Common mistakes: (1) Using \( \sqrt{p(1-p)/n} \) with the unknown \( p \) — always use \( \hat{p} \). (2) Adding/subtracting the SE directly instead of \( E = z^* \times \text{SE} \). (3) Using the wrong z* for the stated confidence level.
GP-3 — Interpretation (n = 500, x = 310, 95% CI = (0.577, 0.663))
Correct answer: "We are 95% confident that the true proportion of adults who support stricter labelling lies between 57.7% and 66.3%."
Why the other options are wrong:
- Option A ("95% probability that p is in this interval") treats the fixed parameter p as if it were random.
- Option C ("95% of the 500 adults") confuses sample members with the parameter.
- Option D ("future sample proportions fall in this range") describes the sampling distribution of \( \hat{p} \), not a CI for p.
GP-4 — Sample Size (vaccination coverage, E = 0.03, 95%, p* = 0.40)
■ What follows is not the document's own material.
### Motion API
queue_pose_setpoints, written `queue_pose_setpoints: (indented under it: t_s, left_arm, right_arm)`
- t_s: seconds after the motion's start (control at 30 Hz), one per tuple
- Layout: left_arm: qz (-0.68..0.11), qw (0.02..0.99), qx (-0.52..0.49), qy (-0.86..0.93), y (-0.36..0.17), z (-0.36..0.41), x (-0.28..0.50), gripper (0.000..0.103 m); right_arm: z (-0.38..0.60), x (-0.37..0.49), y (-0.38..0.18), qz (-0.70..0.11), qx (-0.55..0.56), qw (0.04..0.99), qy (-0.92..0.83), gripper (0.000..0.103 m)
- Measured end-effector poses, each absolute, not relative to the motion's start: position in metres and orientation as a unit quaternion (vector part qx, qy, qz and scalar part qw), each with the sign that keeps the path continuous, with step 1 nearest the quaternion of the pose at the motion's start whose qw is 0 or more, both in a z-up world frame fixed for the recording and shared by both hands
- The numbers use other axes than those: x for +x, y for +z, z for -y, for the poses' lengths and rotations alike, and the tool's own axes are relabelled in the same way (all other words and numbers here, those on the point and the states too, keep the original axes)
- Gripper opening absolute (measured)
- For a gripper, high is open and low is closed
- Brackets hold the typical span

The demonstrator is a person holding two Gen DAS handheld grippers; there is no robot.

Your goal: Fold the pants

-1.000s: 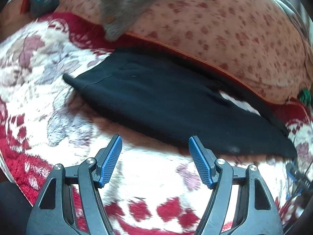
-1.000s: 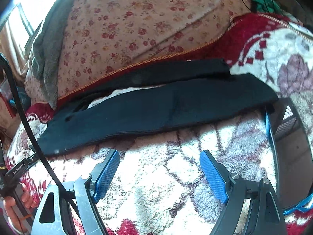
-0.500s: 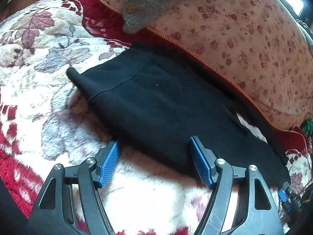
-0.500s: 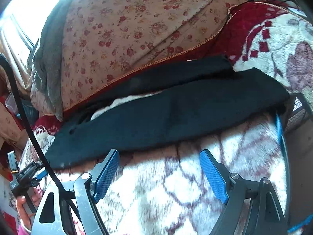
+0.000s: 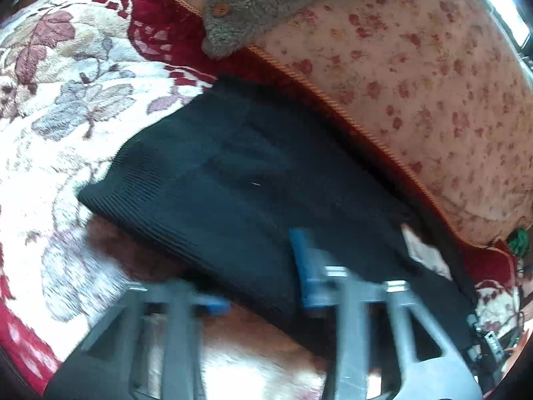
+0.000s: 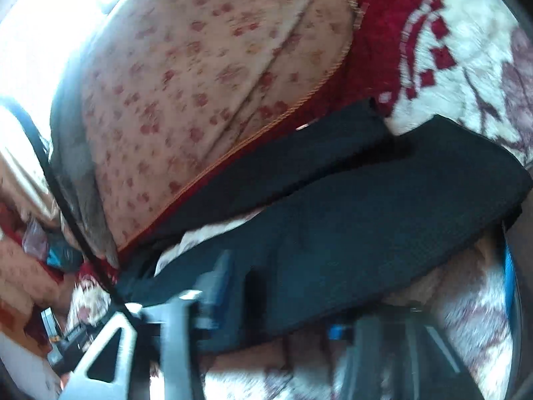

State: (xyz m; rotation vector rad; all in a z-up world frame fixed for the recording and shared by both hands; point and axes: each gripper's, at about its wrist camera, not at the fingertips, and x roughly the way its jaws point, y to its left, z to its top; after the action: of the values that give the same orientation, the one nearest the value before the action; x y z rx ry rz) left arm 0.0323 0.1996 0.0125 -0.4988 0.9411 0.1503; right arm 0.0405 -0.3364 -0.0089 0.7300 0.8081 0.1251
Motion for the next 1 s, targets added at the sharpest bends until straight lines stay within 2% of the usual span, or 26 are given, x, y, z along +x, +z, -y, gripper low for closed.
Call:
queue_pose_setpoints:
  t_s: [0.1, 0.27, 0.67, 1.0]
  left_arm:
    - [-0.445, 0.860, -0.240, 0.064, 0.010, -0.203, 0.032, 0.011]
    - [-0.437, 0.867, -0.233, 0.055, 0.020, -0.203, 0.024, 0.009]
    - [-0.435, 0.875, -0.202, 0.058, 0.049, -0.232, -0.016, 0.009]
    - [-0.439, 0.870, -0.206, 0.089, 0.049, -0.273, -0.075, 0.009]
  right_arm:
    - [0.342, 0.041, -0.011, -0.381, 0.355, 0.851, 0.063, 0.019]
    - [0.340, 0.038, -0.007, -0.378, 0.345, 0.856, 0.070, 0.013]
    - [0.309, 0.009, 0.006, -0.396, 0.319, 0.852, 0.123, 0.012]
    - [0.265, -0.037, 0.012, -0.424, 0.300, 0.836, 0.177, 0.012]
(a) Use \( p^* = 0.40 \) — the prior estimate. Using \( p^* = 0.50 \) would be more conservative but wastes sample size when a good prior estimate is available.
(b)
\[ n = \left(\frac{1.96}{0.03}\right)^2 \times 0.40 \times 0.60 = (65.33)^2 \times 0.24 \approx 1{,}024.4 \]
Round up: \( n = \mathbf{1{,}025} \).
Common mistakes: (1) Using \( p^* = 0.5 \) when a prior estimate is given. (2) Rounding 1024.4 down to 1024 — always round up. (3) Forgetting to square \( z^*/E \) before multiplying by \( p^*(1-p^*) \).